» How to complete this task
Copy the data below exactly. Any pictures in it should be omitted.

» Dataset section
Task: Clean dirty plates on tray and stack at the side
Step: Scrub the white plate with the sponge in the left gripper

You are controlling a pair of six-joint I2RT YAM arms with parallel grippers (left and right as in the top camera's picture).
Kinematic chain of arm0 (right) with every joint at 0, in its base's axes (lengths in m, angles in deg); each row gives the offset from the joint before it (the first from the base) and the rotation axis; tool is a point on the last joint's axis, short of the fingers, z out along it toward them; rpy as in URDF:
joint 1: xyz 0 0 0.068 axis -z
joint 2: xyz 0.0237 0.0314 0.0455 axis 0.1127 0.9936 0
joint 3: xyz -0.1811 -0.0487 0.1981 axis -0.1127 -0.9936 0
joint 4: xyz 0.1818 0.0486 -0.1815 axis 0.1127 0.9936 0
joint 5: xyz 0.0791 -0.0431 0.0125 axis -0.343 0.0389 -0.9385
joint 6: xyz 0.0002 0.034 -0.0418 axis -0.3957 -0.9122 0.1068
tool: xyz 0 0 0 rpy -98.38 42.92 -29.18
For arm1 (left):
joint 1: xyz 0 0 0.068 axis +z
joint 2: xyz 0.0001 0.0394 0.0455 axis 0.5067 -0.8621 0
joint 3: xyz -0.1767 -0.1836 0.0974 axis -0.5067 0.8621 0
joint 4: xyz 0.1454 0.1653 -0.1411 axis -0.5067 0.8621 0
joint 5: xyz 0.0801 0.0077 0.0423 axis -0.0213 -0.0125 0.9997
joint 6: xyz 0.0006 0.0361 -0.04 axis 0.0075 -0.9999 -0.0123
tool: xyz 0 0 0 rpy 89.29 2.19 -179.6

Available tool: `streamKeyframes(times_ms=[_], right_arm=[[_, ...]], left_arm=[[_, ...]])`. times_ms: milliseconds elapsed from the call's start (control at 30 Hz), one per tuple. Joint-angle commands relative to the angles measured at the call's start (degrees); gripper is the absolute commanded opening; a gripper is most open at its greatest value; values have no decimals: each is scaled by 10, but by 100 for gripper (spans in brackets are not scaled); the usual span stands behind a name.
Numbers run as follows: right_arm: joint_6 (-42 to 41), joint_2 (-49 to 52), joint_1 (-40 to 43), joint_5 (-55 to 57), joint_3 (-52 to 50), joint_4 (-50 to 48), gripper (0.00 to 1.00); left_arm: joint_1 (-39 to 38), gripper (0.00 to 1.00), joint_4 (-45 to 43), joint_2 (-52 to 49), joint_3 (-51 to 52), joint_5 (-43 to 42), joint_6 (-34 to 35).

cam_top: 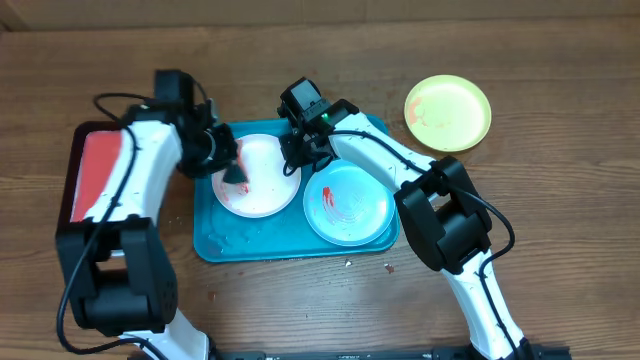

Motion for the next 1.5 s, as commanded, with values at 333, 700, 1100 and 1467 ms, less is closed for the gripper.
streamKeyframes(times_ms=[333, 700, 1100, 1467], right_arm=[[-4, 4, 0, 16, -16, 15, 4], [-4, 4, 0, 16, -16, 21, 4], [-4, 4, 0, 15, -16, 17, 4], [-4, 4, 0, 15, -16, 24, 4]], left_arm=[[-70, 4, -139, 8, 126, 86, 52], [-17, 5, -157, 8, 150, 182, 71], [-56, 4, -227, 7, 150, 58, 150], [-72, 4, -222, -60, 151, 70, 157]])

» Task result
Task: Clean dirty plates on tray and stack at the side
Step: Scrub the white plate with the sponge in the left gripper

You are controlling a pair of six-joint I2RT YAM arms with parallel grippers (left and right as in the top camera's picture).
Kinematic chain of arm0 (right) with every joint at 0, in its base's axes (lengths in m, angles in deg); each row gives the offset from the joint before it (the first from the base) and the rotation axis; tool is a point on the last joint's axis, short of the fingers, z out along it toward them; rpy as in URDF:
joint 1: xyz 0 0 0.068 axis -z
joint 2: xyz 0.0237 0.0314 0.0455 axis 0.1127 0.9936 0
joint 3: xyz -0.1811 -0.0487 0.1981 axis -0.1127 -0.9936 0
joint 4: xyz 0.1818 0.0486 -0.1815 axis 0.1127 0.9936 0
joint 5: xyz 0.0791 -0.0431 0.0125 axis -0.343 0.0389 -0.9385
joint 6: xyz 0.0002 0.034 -0.0418 axis -0.3957 -0.9122 0.1068
tool: xyz 0 0 0 rpy -98.38 42.92 -29.18
For arm1 (left):
joint 1: xyz 0 0 0.068 axis +z
joint 2: xyz 0.0001 0.0394 0.0455 axis 0.5067 -0.8621 0
joint 3: xyz -0.1767 -0.1836 0.0974 axis -0.5067 0.8621 0
joint 4: xyz 0.1454 0.1653 -0.1411 axis -0.5067 0.8621 0
joint 5: xyz 0.0801 0.0077 0.0423 axis -0.0213 -0.0125 0.9997
joint 6: xyz 0.0006 0.0361 -0.04 axis 0.0075 -0.9999 -0.0123
tool: xyz 0 0 0 rpy 89.29 2.19 -179.6

Available tool: `streamKeyframes(times_ms=[_], right_arm=[[_, ...]], left_arm=[[_, ...]])`. times_ms: milliseconds elapsed from the call's start (control at 30 Hz), one per tuple. Joint-angle commands relative to the angles measured at the call's start (degrees); gripper is the absolute commanded opening; a gripper is most open at its greatest value; values have no decimals: each is scaled by 10, but by 100 for gripper (spans in brackets are not scaled); the usual span stands behind a name.
Numbers run as follows: right_arm: joint_6 (-42 to 41), joint_2 (-49 to 52), joint_1 (-40 to 43), joint_5 (-55 to 57), joint_3 (-52 to 50), joint_4 (-50 to 48), gripper (0.00 to 1.00); left_arm: joint_1 (-39 to 38), gripper (0.00 to 1.00), joint_4 (-45 to 43), joint_2 (-52 to 49), joint_3 (-51 to 52), joint_5 (-43 to 42), joint_6 (-34 to 35).

cam_top: 

Motion for the next 1.5 s, as commanded, with values at 333, 700, 1100 and 1467 ms, less is closed for the gripper.
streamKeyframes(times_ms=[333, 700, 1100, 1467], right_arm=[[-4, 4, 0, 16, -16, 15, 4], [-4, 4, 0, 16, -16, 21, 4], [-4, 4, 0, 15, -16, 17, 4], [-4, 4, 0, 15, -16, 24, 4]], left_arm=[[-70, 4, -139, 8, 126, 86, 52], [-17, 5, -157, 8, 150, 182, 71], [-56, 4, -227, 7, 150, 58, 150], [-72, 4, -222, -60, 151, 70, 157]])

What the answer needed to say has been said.